ASSIGNMENT:
Go through the material and copy each line that includes "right".

INPUT DATA:
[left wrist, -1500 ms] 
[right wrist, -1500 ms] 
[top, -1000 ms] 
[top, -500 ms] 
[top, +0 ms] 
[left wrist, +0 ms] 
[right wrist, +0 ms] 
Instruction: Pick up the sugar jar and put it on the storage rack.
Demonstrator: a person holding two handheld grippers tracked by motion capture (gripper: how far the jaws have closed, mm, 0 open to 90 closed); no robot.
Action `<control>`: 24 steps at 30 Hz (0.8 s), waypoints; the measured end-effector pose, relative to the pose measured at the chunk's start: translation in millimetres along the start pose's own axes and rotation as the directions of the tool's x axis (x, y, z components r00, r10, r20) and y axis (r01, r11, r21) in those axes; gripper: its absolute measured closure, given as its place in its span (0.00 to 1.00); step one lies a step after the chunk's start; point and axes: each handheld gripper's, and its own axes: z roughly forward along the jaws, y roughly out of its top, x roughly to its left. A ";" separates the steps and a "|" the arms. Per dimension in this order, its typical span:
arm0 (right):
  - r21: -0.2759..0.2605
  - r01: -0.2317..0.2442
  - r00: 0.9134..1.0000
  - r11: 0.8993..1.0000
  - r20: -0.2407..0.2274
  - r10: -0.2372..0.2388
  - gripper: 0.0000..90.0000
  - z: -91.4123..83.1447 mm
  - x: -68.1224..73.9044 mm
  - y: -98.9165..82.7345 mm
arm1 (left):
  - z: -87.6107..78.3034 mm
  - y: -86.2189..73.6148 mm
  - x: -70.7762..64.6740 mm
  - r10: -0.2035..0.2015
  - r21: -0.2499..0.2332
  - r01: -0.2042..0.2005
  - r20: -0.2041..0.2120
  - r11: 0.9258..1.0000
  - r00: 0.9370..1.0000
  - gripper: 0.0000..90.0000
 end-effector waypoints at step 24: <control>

TASK OUTPUT:
[right wrist, -1500 ms] 
[right wrist, +0 ms] 
arm0 (right):

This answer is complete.